De cette trame on garde ici la sensation privilégiée d’assister à quelques-uns de ces récits, loin du tumulte de la ville, dans un havre de paix et d’écoute où l’on suit avec plaisir les méandres délicats de la « langue du cœur », que parle si bien Marguerite…

De cette trame on garde ici la sensation privilégiée d’assister à quelques-uns de ces récits, loin du tumulte de la ville, dans un havre de paix et d’écoute où l’on suit avec plaisir les méandres délicats de la « langue du cœur », que parle si bien Marguerite… Et le dialogue tissé entre musique et parole donne à chaque histoire un écho émotionnel dont peut-être le récit brut nous priverait, déshabitués que nous sommes des tours et détours que prend le français de la Renaissance pour toucher à son objet. Le madrigal remplit ici parfaitement sa fonction : la musique au service du poème et de ses « affetti », ses passions, nous fournit l’espace nécessaire pour rêver en amont et en aval du récit, dans l’écho toujours un peu tragique laissé par ces hommes et femmes en prise avec la mort de l’amant, les langueurs du désir et de l’attente, la cruauté aussi parfois. Qui est le rêveur, qui est le rêvé ? L’arrivée inattendue d’un visiteur anglais avec ses récits de Berlin Est vient déranger un peu l’atmosphère feutrée des récits de Marguerite ; et pourtant lui aussi nous parle d’amour, d’histoires tout aussi folles et dramatiques que les passions de nos chevaliers de la Renaissance et de leurs dames cruelles.

La concurrence des voix

Tout s’emmêle dans cette mise en scène sans heurts, la fiction et le récit de songe, la grande Histoire avec l’anecdote, l’universel de l’amour avec les ragots de cour. C’est à une grande rêverie que nous convie en fin de compte Benjamin Lazar, sans dénouer les fils qu’il tisse ensemble mais en les laissant simplement se répondre : scénographie blanche comme une page d’écrivain, peuplée d’objets épars aux formes abstraites (esquisses abandonnées d’architectes ?) et quelques images vidéo hachées, des bribes de souvenirs qui parfois tremblent sur les grands rideaux frémissants… La « chambre obscure » de la mémoire fait des liens parfois inattendus et surprenants, au mépris de la chronologie et du choc des langages – certes ! Mais de ce projet extrêmement bien pensé, à la rigueur intellectuelle parfaite, on sort un peu froid ; il semble que quelque chose manque, un fil plus clair peut-être qui lierait entre elles ces histoires, une progression ? La chaleur et l’humour de notre Anglais perdu détonnent presque dans ce paysage si léché, où la langue de la Renaissance est vénérée dans toute sa splendeur mais en perdant, peut-être, le sel et la violence que certaines histoires recèlent. Si la musique est ici majoritairement porteuse de l’émotion, c’est alors au détriment de la langue, qui ne manque pas pourtant sous son corset rigide d’un cœur brûlant de désirs sauvages. Ce n’est pas lui faire entièrement justice que de la cantonner dans une esthétique si tenue…

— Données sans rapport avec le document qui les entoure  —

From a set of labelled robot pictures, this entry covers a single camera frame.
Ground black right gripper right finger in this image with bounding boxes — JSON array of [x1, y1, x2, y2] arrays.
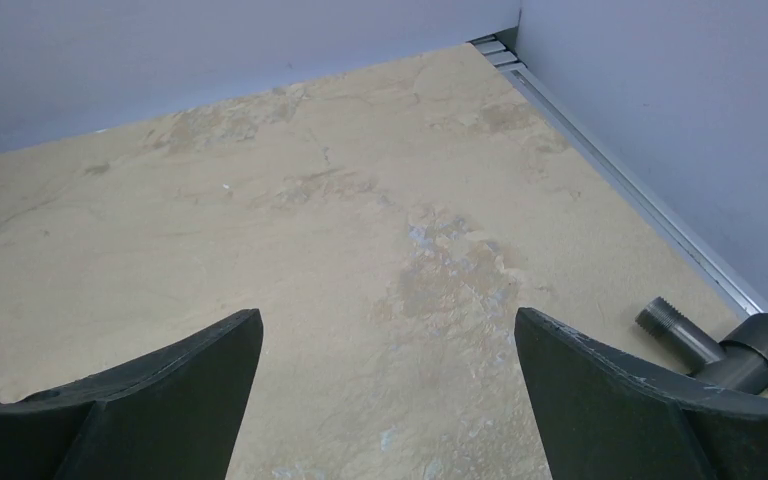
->
[[515, 308, 768, 479]]

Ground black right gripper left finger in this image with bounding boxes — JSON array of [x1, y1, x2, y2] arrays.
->
[[0, 309, 264, 479]]

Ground grey metal pipe handle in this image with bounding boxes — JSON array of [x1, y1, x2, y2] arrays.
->
[[635, 297, 768, 395]]

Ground aluminium side rail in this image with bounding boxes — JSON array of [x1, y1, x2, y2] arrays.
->
[[470, 34, 768, 316]]

Et si ce spectacle avait été un concert ? me suis-je demandé. Un concert-lecture, où les madrigaux répondraient à des textes choisis. Peut-être alors aurais-je considéré sous un autre angle cet assemblage. Mais au fond, tout cela manquait peut-être un peu de théâtre, c’est-à-dire de corps ; à trop vouloir tisser, avec délicatesse et minutie, cette délicate toile d’araignée de songeries, les fils en deviennent sans doute un peu trop lâches. Et puis, il ne faut pas croire Marguerite : sous ses dehors de bigote protestante, le corps sait toujours faire entendre la voix de la passion.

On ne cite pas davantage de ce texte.